*** Opening of Information supplied ***

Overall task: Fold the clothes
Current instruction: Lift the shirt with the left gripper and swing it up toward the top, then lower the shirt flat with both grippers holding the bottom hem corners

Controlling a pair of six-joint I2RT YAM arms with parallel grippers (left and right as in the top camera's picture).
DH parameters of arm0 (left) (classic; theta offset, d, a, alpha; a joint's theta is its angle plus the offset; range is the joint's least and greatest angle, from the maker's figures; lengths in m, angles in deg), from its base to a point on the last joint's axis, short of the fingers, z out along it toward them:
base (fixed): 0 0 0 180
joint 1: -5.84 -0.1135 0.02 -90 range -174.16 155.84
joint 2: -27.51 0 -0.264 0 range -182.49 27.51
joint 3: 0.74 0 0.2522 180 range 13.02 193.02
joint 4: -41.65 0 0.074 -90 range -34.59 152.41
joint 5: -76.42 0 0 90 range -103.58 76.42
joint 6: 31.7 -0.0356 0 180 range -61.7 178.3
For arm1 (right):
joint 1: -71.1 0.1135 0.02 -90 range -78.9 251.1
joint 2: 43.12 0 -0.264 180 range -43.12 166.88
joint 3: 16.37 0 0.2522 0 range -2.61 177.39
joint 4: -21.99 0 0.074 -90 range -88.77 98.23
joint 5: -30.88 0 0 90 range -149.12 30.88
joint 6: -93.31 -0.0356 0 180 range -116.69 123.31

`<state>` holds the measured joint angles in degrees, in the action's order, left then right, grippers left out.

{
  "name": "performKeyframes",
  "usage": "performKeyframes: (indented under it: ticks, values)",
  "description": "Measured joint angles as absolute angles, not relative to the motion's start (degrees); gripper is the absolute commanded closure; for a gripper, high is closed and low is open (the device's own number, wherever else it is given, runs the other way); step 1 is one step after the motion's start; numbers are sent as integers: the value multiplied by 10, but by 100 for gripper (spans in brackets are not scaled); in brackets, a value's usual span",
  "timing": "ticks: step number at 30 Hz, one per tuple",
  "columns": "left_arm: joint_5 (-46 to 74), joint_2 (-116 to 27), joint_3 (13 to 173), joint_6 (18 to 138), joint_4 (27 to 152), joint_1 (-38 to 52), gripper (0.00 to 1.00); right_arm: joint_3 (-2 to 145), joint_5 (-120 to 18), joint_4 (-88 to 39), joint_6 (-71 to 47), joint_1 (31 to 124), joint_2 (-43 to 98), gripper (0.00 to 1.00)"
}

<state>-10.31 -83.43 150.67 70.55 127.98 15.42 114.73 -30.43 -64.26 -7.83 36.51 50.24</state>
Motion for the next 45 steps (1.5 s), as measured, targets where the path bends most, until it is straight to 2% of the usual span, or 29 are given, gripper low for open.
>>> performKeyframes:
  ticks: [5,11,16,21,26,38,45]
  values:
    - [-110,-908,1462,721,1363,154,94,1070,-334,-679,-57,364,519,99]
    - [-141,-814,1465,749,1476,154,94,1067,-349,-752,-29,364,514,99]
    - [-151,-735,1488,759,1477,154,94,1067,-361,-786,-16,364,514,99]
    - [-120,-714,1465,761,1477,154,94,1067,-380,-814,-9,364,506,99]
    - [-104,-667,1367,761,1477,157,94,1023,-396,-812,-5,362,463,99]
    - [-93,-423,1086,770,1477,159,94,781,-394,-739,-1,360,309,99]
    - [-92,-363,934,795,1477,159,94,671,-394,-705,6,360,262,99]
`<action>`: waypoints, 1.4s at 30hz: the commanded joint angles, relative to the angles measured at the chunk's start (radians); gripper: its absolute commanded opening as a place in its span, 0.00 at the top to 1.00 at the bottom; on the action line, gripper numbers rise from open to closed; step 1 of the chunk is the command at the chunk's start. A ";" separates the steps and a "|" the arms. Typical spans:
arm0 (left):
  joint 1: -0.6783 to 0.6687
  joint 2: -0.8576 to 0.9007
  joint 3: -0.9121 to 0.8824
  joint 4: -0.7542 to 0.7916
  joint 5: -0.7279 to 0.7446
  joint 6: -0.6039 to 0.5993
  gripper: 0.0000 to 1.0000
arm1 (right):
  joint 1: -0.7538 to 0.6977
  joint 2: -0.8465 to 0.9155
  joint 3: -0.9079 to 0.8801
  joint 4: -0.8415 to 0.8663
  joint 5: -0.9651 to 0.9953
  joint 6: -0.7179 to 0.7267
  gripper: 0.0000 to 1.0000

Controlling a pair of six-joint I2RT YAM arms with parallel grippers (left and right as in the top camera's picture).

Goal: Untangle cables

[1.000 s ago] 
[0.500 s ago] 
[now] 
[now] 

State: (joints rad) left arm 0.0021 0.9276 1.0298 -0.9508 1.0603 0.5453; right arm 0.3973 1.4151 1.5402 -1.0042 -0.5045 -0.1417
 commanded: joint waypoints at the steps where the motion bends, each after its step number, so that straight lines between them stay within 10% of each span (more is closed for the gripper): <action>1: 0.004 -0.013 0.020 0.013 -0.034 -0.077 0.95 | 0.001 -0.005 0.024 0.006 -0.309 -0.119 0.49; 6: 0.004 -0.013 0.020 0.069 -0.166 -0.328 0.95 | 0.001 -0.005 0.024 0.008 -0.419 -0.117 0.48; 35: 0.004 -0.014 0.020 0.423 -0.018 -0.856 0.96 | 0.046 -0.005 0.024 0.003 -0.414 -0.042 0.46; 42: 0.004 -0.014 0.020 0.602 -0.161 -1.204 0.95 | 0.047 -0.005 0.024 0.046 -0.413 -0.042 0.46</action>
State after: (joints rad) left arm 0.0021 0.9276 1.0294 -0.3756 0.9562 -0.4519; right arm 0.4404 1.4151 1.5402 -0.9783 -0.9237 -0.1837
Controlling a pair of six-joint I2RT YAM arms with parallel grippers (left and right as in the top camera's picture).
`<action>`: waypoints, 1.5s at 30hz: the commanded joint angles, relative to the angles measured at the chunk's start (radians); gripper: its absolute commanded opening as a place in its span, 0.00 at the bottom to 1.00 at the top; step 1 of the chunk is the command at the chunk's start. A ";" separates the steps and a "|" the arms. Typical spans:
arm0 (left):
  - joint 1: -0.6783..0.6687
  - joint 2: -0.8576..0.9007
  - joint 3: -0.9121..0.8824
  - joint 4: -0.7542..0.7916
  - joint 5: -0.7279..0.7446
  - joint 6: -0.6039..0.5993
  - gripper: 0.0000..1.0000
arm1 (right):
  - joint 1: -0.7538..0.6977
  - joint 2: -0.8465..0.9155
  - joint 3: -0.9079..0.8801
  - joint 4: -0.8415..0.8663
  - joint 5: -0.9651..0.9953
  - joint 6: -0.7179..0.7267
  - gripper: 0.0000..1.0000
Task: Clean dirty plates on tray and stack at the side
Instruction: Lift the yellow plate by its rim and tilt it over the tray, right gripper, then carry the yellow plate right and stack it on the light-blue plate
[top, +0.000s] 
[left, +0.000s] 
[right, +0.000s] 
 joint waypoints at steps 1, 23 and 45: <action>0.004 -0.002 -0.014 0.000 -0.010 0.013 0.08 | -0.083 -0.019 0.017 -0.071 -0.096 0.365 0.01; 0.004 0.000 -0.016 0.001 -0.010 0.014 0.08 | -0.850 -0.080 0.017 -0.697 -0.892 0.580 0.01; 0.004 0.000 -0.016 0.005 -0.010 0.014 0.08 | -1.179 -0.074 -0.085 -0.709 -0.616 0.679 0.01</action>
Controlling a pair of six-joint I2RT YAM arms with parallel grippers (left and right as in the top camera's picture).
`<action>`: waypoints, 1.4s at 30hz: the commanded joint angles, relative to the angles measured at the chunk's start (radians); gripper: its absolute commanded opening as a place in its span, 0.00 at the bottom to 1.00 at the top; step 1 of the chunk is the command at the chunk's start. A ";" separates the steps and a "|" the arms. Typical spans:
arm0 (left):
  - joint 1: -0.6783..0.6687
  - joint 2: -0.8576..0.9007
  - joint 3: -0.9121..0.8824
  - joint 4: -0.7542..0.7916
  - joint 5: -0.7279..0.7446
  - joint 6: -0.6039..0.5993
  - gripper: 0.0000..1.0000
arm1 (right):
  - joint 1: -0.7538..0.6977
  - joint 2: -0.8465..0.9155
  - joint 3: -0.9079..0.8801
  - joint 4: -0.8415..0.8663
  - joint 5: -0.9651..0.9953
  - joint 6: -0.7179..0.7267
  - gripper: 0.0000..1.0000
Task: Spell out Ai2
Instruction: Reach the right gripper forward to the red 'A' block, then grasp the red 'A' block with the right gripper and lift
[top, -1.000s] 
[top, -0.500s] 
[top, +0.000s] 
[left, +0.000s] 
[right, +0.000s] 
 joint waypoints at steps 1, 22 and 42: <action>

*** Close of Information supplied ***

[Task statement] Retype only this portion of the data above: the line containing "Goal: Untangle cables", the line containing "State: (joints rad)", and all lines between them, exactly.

[Solution to this problem]
Goal: Untangle cables

[1.000 s ago] 
[0.500 s ago] 
[now] 
[now] 

State: (joints rad) left arm 0.0021 0.9276 1.0298 -0.9508 1.0603 0.5453; right arm 0.3973 1.4151 1.5402 -1.0042 -0.5045 -0.1417

This exercise requires nothing more.